__The data__
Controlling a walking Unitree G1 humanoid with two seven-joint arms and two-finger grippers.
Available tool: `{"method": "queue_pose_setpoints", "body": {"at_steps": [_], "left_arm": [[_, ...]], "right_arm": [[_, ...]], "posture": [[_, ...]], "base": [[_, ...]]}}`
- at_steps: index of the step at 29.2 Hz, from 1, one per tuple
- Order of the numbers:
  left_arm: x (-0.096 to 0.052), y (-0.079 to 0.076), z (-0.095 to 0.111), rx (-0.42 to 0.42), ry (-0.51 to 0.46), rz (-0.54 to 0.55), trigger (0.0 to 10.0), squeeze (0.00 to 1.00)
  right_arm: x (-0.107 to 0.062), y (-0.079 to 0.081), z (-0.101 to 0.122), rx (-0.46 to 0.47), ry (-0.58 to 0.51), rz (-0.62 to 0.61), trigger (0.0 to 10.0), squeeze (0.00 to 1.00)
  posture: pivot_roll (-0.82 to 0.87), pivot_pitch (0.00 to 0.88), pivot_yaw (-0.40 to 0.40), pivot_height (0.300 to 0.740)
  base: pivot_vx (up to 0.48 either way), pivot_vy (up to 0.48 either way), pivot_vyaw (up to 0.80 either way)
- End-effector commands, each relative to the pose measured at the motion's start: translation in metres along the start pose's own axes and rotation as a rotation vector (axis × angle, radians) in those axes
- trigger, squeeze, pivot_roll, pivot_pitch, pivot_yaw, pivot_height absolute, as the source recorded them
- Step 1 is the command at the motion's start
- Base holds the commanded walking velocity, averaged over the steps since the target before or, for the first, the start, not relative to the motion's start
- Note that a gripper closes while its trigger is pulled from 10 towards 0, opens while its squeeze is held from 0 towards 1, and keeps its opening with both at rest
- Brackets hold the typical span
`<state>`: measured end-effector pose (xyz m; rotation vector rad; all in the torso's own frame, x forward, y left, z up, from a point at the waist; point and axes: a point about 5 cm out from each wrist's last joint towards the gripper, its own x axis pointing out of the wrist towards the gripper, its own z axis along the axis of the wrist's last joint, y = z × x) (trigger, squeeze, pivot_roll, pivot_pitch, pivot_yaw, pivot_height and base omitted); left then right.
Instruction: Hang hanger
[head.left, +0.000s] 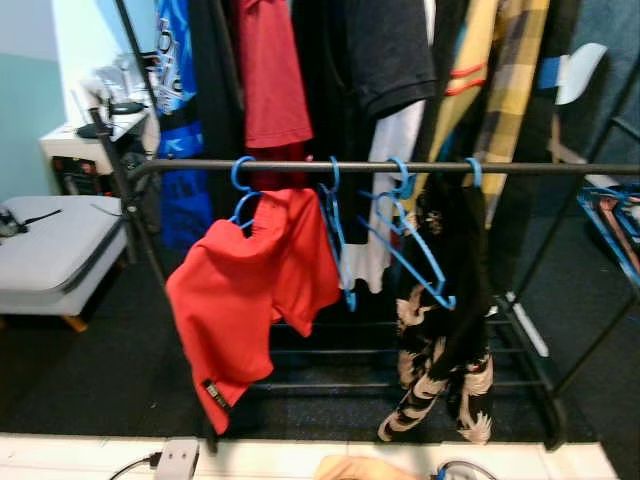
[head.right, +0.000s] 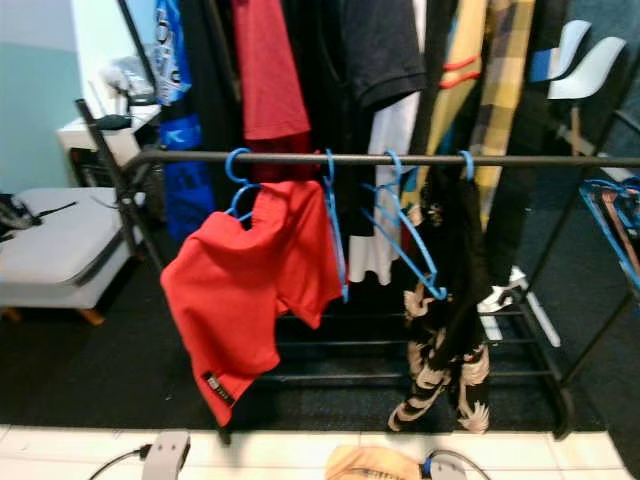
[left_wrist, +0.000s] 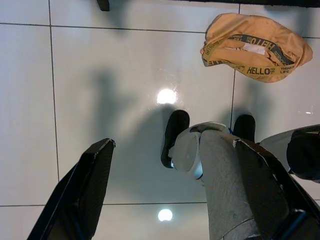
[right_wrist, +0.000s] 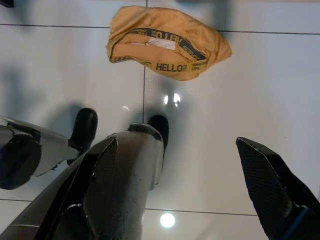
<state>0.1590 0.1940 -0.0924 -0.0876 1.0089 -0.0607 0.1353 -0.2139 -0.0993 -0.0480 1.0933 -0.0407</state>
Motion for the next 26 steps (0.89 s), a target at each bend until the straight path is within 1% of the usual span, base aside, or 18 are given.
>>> {"method": "queue_pose_setpoints", "body": {"at_steps": [1, 2, 3, 6, 23, 25, 26], "left_arm": [[0.0, 0.001, 0.002, -0.001, -0.001, -0.001, 10.0, 0.0], [0.0, 0.001, 0.002, 0.001, 0.001, -0.003, 10.0, 0.0], [0.0, 0.001, 0.002, -0.012, 0.001, -0.012, 10.0, 0.0], [0.0, 0.0, 0.003, -0.009, 0.008, -0.029, 10.0, 0.0], [0.0, 0.001, 0.005, -0.011, -0.007, -0.021, 10.0, 0.0], [0.001, 0.001, 0.01, -0.007, -0.027, -0.032, 10.0, 0.0], [0.001, -0.001, 0.015, 0.018, -0.048, -0.053, 10.0, 0.0]], "right_arm": [[-0.001, -0.001, -0.004, 0.013, 0.014, -0.008, 10.0, 0.0], [-0.001, -0.001, -0.004, 0.016, 0.014, -0.011, 10.0, 0.0], [-0.001, -0.001, -0.005, 0.016, 0.014, -0.013, 10.0, 0.0], [-0.001, -0.002, -0.005, 0.019, 0.012, -0.013, 10.0, 0.0], [-0.001, -0.002, -0.003, 0.028, 0.009, -0.014, 10.0, 0.0], [0.0, -0.002, -0.002, 0.026, 0.011, -0.014, 10.0, 0.0], [0.0, -0.003, -0.001, 0.025, 0.011, -0.015, 10.0, 0.0]], "posture": [[0.04, 0.0, 0.006, 0.74], [0.04, 0.0, 0.007, 0.74], [0.04, 0.0, 0.007, 0.74], [0.03, 0.0, 0.007, 0.74], [0.01, 0.0, 0.02, 0.74], [0.01, 0.0, 0.016, 0.74], [0.01, 0.0, 0.014, 0.74]], "base": [[0.0, 0.0, 0.0], [0.0, 0.0, 0.0], [0.0, -0.48, 0.0], [0.0, -0.48, 0.0], [0.0, 0.0, 0.0], [0.0, 0.0, 0.0], [0.0, 0.0, 0.0]]}}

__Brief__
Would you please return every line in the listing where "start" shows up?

__Solved exercise__
- End-effector commands, each relative to the pose measured at the motion's start: translation in metres along the start pose's own axes and rotation as a rotation vector (axis × angle, radians) in those axes
- Step 1 is the command at the motion's start
- Base holds the commanded walking velocity, averaged over the steps since the target before or, for the first, the start, not relative to the motion's start

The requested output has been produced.